His words: “Absolutism is a political system in which there is no legal, customary, or moral limit on the government’s power. The term is generally applied to political systems ruled by single dictators, but can also be applied to seemingly democratic systems that grant sweeping powers to the legislative or executive”.
“The major elements of absolutism, according to Encarta (2006) are: centralisation of power, close control of social groups, and absence of competing political parties. This reference however, notes that beginning with the 20th century, many absolute regimes which were openly dictatorial began to put up appearances or popular representation, which was largely a mere façade.”
A renowned intellectual, R.K. Sapru writing on the concept of forces in the policy-making process which is a chapter in his scholarly book titled: “Public Policy: Formulation, Implementation and Evaluation”, expertly asserts that carrying the people along in policy making process by government is a categorical imperative (if I can borrow a term developed by Immanuel Kant, the German philosopher and a central figure of the enlightenment school of thought).
R. K. Sapru then explained in greater detail in the following notes: “The subject of this chapter is how policy –makers take decisions. It is thus, concerned with power, since policy-making is essentially a manifestation of power. It is therefore, important to understand exactly how power is exercised in the policy-making process”.
“Power is described as, the ability to bring about some change in the behaviour of other people. In a social context it is defined as “the capacity of an individual or groups, in the manner which he desires”.
Further, the researcher said: “In terms of public policy, power may relate to the choice of individual, or groups, or holders of public offices to determine policy decision.
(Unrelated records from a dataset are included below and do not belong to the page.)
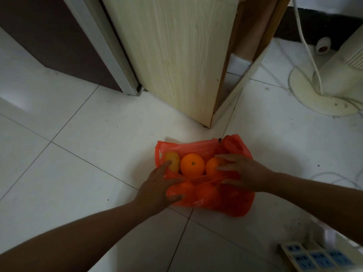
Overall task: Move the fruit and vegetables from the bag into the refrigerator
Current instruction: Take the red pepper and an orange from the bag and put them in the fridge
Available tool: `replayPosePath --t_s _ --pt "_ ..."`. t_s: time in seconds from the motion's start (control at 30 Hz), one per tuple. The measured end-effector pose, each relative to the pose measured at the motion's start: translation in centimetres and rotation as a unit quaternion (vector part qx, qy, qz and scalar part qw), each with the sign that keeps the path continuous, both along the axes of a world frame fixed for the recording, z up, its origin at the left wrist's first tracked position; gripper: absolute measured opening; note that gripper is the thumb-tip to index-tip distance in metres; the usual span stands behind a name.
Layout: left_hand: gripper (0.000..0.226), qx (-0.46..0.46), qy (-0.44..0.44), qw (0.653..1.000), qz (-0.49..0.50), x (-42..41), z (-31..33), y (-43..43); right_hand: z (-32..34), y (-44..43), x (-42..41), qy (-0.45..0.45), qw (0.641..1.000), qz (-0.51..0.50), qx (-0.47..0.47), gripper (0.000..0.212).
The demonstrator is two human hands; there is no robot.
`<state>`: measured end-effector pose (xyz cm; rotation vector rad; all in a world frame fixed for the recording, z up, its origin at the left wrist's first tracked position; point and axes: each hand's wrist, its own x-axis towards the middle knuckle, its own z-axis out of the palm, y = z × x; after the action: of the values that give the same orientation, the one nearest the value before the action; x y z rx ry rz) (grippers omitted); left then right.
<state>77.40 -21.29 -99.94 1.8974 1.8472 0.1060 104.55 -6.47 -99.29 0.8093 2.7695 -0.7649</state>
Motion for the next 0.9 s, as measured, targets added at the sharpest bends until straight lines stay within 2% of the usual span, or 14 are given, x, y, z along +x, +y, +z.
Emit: replayPosePath --t_s 0.07,0.23,0.37,0.47,0.53,0.63,0.77,0.9 --pt "0.069 0.006 0.030 0.999 0.032 0.3 1.0 0.8 1.0 0.3 -0.8 0.015 1.000 -0.013 -0.016 0.050" --pt "0.074 0.048 0.083 0.992 0.084 0.0 3.9 3.9 3.6 1.4 -3.3 0.075 0.992 -0.089 -0.046 0.048" --pt "0.052 0.116 0.121 0.979 0.117 -0.6 5.1 6.3 3.7 1.6 -4.6 0.105 0.983 -0.146 -0.048 0.043" --pt "0.055 0.113 0.041 0.992 0.042 -0.5 4.9 7.2 3.3 0.9 -4.3 0.078 0.988 -0.130 -0.035 0.036" --pt "0.062 0.071 -0.033 0.996 -0.042 0.0 4.3 6.9 2.8 0.3 -3.8 0.052 0.992 -0.114 -0.024 0.033" --pt "0.057 0.009 -0.093 0.987 -0.131 0.7 3.2 5.1 2.0 -0.4 -2.6 0.016 0.993 -0.117 -0.022 0.038" --pt "0.064 -0.050 -0.107 0.985 -0.123 1.4 2.2 2.6 1.5 -2.1 -0.4 0.014 0.982 -0.184 -0.044 0.052" --pt "0.065 -0.061 -0.115 0.986 -0.099 2.1 2.3 2.4 1.6 -2.5 -0.3 0.035 0.972 -0.221 -0.073 0.053"
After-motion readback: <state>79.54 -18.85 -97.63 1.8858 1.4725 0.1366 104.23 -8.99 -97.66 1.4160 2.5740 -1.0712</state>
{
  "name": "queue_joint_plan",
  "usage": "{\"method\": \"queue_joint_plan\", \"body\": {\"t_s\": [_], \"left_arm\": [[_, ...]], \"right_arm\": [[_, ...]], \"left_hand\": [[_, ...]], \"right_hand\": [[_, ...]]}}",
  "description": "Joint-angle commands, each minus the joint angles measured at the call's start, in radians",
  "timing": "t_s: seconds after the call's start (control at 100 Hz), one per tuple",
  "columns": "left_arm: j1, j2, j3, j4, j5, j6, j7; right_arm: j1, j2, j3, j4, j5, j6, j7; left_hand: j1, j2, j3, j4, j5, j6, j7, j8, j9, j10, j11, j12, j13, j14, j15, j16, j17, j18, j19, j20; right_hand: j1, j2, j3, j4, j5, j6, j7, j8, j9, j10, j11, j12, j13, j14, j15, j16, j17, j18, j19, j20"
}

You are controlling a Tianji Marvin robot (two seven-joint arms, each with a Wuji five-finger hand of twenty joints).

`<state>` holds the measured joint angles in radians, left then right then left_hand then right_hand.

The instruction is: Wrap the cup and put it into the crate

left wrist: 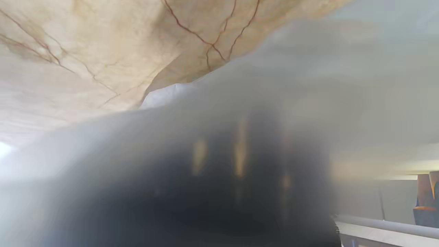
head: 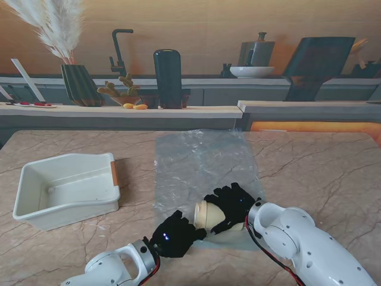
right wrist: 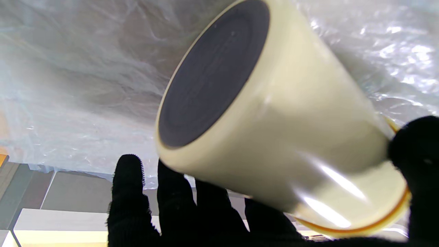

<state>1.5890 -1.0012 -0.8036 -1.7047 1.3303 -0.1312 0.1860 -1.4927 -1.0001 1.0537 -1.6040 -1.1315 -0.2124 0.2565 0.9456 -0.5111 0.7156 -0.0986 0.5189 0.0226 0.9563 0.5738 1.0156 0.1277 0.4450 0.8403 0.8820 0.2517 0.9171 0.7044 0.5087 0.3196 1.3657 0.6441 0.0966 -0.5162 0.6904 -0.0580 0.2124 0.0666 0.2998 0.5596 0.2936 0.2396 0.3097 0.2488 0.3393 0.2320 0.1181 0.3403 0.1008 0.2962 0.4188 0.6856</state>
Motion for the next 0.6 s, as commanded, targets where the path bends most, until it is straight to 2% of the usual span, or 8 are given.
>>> {"method": "queue_joint_plan", "body": {"t_s": [0.0, 0.18, 0.37, 0.59], "left_arm": [[0.000, -0.001, 0.000, -0.012, 0.005, -0.007, 0.011], [-0.009, -0.002, -0.001, -0.016, 0.018, -0.011, 0.044], [-0.013, -0.003, -0.008, -0.024, 0.027, -0.009, 0.054], [-0.009, -0.004, -0.021, -0.034, 0.031, -0.008, 0.053]], "right_arm": [[-0.002, -0.001, 0.001, -0.008, -0.005, -0.008, -0.004], [-0.013, -0.002, 0.023, -0.015, -0.012, -0.036, -0.030], [-0.021, -0.004, 0.049, -0.022, -0.002, -0.075, -0.051], [-0.030, -0.008, 0.078, -0.027, 0.039, -0.103, -0.058]], "left_hand": [[0.002, -0.051, 0.032, -0.037, 0.026, -0.031, 0.046, -0.011, 0.031, -0.009, 0.027, 0.018, 0.017, -0.012, 0.024, 0.026, 0.006, -0.001, 0.056, 0.018], [0.004, -0.050, 0.023, -0.045, 0.093, -0.071, 0.084, -0.013, 0.041, -0.002, 0.024, 0.017, 0.027, -0.011, 0.026, 0.027, 0.012, 0.002, 0.060, 0.016], [-0.002, -0.049, 0.015, -0.049, 0.097, -0.042, 0.084, -0.029, 0.046, -0.006, 0.020, 0.018, 0.029, -0.014, 0.022, 0.025, 0.013, 0.002, 0.060, 0.014], [-0.003, -0.051, 0.008, -0.052, 0.098, -0.041, 0.089, -0.035, 0.046, -0.009, 0.024, 0.018, 0.032, -0.015, 0.022, 0.024, 0.015, 0.004, 0.061, 0.012]], "right_hand": [[-0.031, 0.001, 0.028, -0.023, -0.029, -0.016, -0.020, -0.014, -0.034, 0.020, -0.021, -0.016, -0.027, 0.002, -0.016, -0.020, -0.023, 0.028, -0.033, 0.000], [-0.011, -0.001, 0.025, -0.025, -0.026, -0.035, -0.021, -0.021, -0.033, 0.015, -0.024, -0.024, -0.028, -0.001, -0.016, -0.023, -0.025, 0.023, -0.035, -0.003], [0.031, -0.027, 0.017, -0.022, -0.002, -0.053, -0.005, -0.023, -0.030, 0.009, -0.023, -0.027, -0.030, -0.008, -0.016, -0.025, -0.022, 0.018, -0.034, -0.004], [0.066, -0.040, 0.009, -0.018, 0.030, -0.051, 0.019, -0.022, -0.002, 0.003, -0.008, -0.021, -0.015, -0.016, -0.010, -0.024, -0.017, 0.015, -0.033, -0.006]]}}
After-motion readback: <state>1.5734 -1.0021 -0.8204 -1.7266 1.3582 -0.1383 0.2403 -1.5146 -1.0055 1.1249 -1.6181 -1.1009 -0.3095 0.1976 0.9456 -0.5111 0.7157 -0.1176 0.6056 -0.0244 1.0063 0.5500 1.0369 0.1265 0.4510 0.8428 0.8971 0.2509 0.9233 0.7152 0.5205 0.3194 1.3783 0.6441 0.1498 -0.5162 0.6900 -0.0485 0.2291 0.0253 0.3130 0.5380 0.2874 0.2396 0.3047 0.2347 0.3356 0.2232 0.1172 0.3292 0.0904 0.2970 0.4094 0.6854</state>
Such decisions may relate to the choice of individuals for political offices, and also to the selection of different purposive courses of action”.
“In policy-making, power is exercised by different individuals and groups: the members of the Council of Ministers, members of parliament, bureaucrats, leaders of organised interest, individual citizen, for example.
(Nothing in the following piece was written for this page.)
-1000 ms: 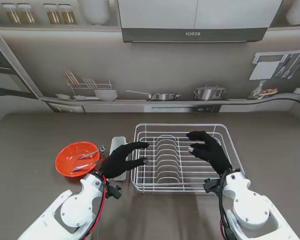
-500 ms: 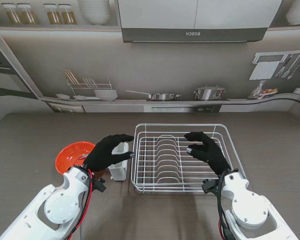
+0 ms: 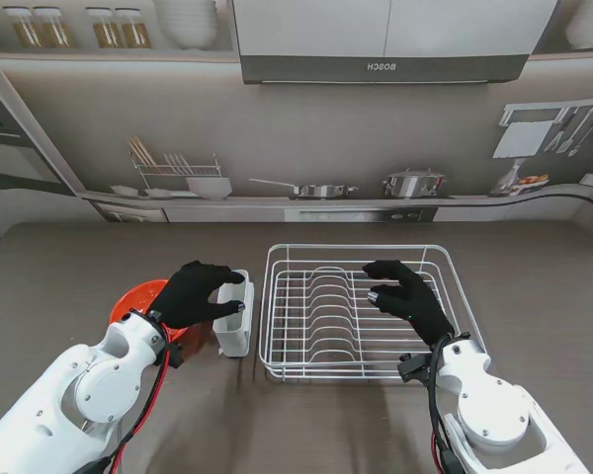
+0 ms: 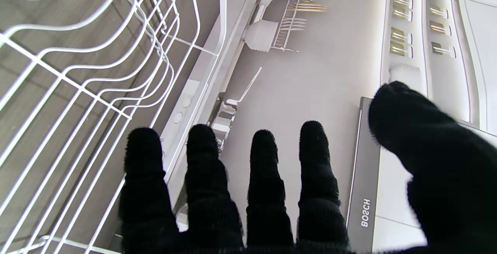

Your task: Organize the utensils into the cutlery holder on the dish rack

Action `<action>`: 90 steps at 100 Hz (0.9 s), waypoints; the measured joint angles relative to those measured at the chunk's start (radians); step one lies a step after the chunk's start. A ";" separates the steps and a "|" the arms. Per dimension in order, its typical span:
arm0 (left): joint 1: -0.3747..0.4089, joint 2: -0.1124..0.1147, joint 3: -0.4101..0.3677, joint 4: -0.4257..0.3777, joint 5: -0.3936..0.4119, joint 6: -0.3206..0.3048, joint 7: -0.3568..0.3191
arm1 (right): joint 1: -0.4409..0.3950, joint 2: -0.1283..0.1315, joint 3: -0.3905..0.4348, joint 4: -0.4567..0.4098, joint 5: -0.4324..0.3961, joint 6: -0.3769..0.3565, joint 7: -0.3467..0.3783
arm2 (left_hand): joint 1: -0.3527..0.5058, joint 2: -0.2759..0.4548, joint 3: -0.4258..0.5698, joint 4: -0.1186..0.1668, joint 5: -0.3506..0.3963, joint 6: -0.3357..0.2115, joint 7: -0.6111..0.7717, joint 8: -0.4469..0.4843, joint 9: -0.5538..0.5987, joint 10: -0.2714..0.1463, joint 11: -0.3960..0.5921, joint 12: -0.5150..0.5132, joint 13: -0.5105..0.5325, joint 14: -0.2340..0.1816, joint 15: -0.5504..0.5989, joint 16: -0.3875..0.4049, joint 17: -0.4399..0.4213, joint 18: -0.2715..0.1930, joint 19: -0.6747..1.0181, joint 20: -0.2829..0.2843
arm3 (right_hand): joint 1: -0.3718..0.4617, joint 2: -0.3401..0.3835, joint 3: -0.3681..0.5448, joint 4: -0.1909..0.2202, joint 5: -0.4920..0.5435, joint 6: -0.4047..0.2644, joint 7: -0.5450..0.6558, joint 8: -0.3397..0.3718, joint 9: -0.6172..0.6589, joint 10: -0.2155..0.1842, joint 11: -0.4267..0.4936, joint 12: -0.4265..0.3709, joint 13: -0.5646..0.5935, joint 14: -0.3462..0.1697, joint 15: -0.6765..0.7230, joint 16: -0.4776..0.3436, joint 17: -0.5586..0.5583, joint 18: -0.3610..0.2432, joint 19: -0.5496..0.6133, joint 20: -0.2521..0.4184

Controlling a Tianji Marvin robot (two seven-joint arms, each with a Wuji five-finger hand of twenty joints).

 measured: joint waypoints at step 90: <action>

Each set of forces exercises certain influences which, taken together, make up policy-making process. This is to say that there is a ‘process’ through which public policy is made. The process consists of the complex interrelationships of the decisions made under the influence of powerful individual and groups.”
The author of this award winning book on public policy spoke further: “The sources of power which effect change in other people’ behaviour are many. It is easier to identify the source of an individual’s power, than to determine which individuals have power in the sense of bringing about a crucial change at a significant moment.
The problem becomes complicated by the fact that in politics, groups rather than individuals, affect the way the policy is made. Policy-making is thus “an extremely complex analytical and political progress to which there is no beginning or end, and the boundaries of which are most uncertain”.
Unconstitutionality of Government’s Directive
Flowing from the above is a quick reminder that, the policy introduced by Minister of Telecommunications and Digital Economy, Isa Ali Pantami towards the end of last year compelling nearly 100 million telecom subscribers in Nigeria who have not yet been enrolled in the National Identity data base of the National Identity Management Commission, to so obtain the National Identity Number within two weeks or lose their telephone lines, is one such dictatorial and draconian decision that is totally unconstitutional and illegal.
Besides, this directive is a direct breach of the relevant sections enshrined in Chapter 4 of the 1999 Constitution, because if the users of telecommunication services are arbitrarily denied access to their means of communication only because of an extraneous requirement that was not in existence when the lines were obtained, then government has violated all known fundamental freedoms as contained in Chapter 4 of the Constitution, and most especially, the right to freedom of information. It amounts also to an egregious breach of contractual obligations.
Also, the timing of this directive and the short deadline coming amidst the rampaging second wave of Coronavirus Pandemic in Nigeria, is a breach of the Constitutional provision of 33(1) of the constitution which is right to life.
This is so because, compelling people in their huge numbers to embark on stampede just so they get the NIN even at the risk of contracting Covid-19, is an attempt to deny citizens of their right to life. It has also made government the SUPER SPREADER OF COVID-19 PANDEMIC IN NIGERIA.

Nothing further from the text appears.